Climate Action 2016 Forum draws international audience, discusses combating climate change

Keya Chatterjee, Executive Director of the U.S. Climate Action Network, speaks during the Climate Action Forum on May 4, 2016 in Stamp Student Union.

Beatrice O’Connor, a freshman government and politics major, arrived at the first-ever Climate Action 2016 Forum in Stamp Student Union Wednesday with one goal in mind — to understand how the University of Maryland, the state of Maryland and the world is planning on combating climate change.

“The university should be a leader in promoting sustainable initiatives across the country because we are the next generation of leaders,” O’Connor said. “This is a really exciting opportunity to learn a little bit more about initiatives that are already taking place and get a little bit of insight into what is going on in the sustainable world.”

The university-hosted event — the first of its kind — drew about 600 people from around the world and publicly discussed combating climate change through various themes, including sustainable land use, climate and society and energy, said Graham Binder, a university senior communications associate.

The forum was a prelude to the Climate Action 2016 Summit, which will be held Thursday and Friday in Washington. The summit is a closed, invite-only event in response to the Paris Agreement last winter, where 195 nations agreed to take action in response to climate change, said Robert Orr, public policy school dean.

Three sessions were held throughout the day, each with six tracks, or panels, which attendees were able to walk through freely. The tracks varied from “The Role of Academic and Research Institutions in Climate Implementation” in the first session, “Enabling a More Resilient Future Through Data-Driven Investments” in the second and “Climate Change, Poverty and Vulnerability” in the third.

This university was the perfect place to hold the forum because “we are bringing together practitioners from business, civil society, media and all of those in the academic community who have been working on these issues,” Orr said, noting the attendance at the forum was exciting because it meant that “the international agenda is indeed news.”

University President Wallace Loh said addressing climate change is “possibly the most important thing [millennials] can do.”

“[This forum] is meant to raise awareness and bring all different parties together, because government cannot do it by itself,” Loh said. “It has to be a bottom-up process across the entire society. We need to embed our whole curriculum with the sense of urgency that I know millennials already feel.”

Maryland Democratic Sen. Ben Cardin spoke at the Opening Plenary and Welcome Keynote, and touched on how the health of the Chesapeake Bay affects the state’s environment, economy and way of life. He also spoke about climate diplomacy and how the Paris Agreement’s success impacts everyday life in Congress and the United States.

“Climate change has no border. … The urgency is there, it is part of our national security,” Cardin said. “[Congress] will make sure the United States carries out its commitment on climate change.”

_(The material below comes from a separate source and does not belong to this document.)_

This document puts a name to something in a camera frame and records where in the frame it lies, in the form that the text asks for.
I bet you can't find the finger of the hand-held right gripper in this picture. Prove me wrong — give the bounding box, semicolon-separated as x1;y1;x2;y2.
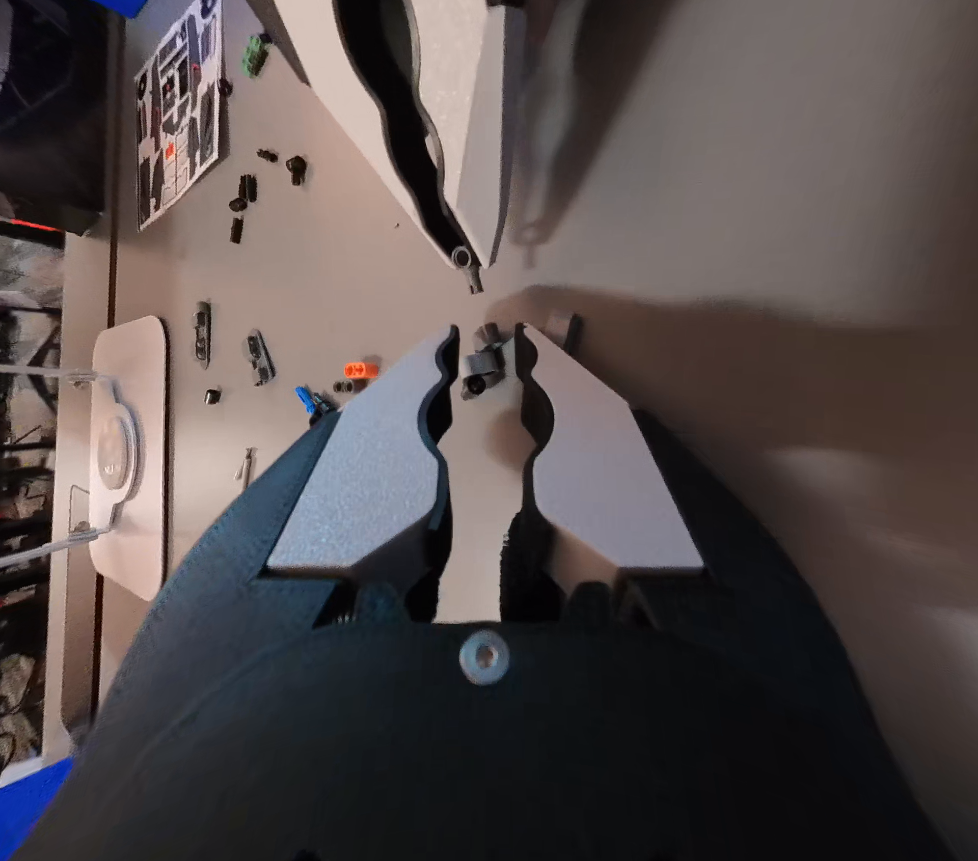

Tim Wirth, former undersecretary of state for global affairs and a “leader on these issues since the beginning,” also spoke at the Opening Plenary, Orr said. Wirth said he wanted “to speak to the student population in particular” about the connection between nuclear weaponry and climate change.

“If nuclear weapons are used, the radiation produced moves in a destructive swath around the globe,” Wirth said. “If carbon saturates the atmosphere, temperatures will raise, the tundra melts, ocean circulation changes … and it cannot be stopped.”

NASA Goddard astronaut Piers Sellers also addressed the importance of building on the work of the Paris Agreement at the Opening Plenary.

After a full day of discussion, O’Connor said she attended the Climate Change, Poverty and Vulnerability panel in the third session, and noted it was especially important to her because she “was really interested in how the speakers [related] climate change to poverty and environmental justice.”

“The most exciting part [of the forum] for me was the fact that everyone was so hopeful in all the presentations,” O’Connor said. Climate change “is one of the only things that can literally unite the entire international community under a similar interest.”

The Closing Plenary, a student-led discussion with former Maryland Gov. Martin O’Malley, ended the forum. The panel included Keya Chatterjee, executive director of the U.S. Climate Action Network; Niraj Palsule, a public policy graduate student; Isabela Barriga, a senior public health science major and founder of the United Nations Association Chapter at the university; and Christina Bowman, a public policy graduate student.

The discussion focused on the vision of climate change for the future, such as how to mobilize students to act on climate and how to unite people under the common goal of change through activism. Panelists and attendees also expressed climate change concerns, including how to convince policy makers to look beyond economics in order to act, barriers less-developed countries face for climate action and qualities people should look for in elected officials to help further energy policies.

Such concerns stem from “a lack of trust in one another,” O’Malley said.

“All across the country when I would say, ‘Climate change is the greatest business opportunity to come to the United States in a hundred years,’ people would applaud,” O’Malley said. “The key to that is rather than wrapping this issue in the framework of less than, we need to tell the narrative that it’s going to be a future with more: more prosperity, more health, more opportunity.”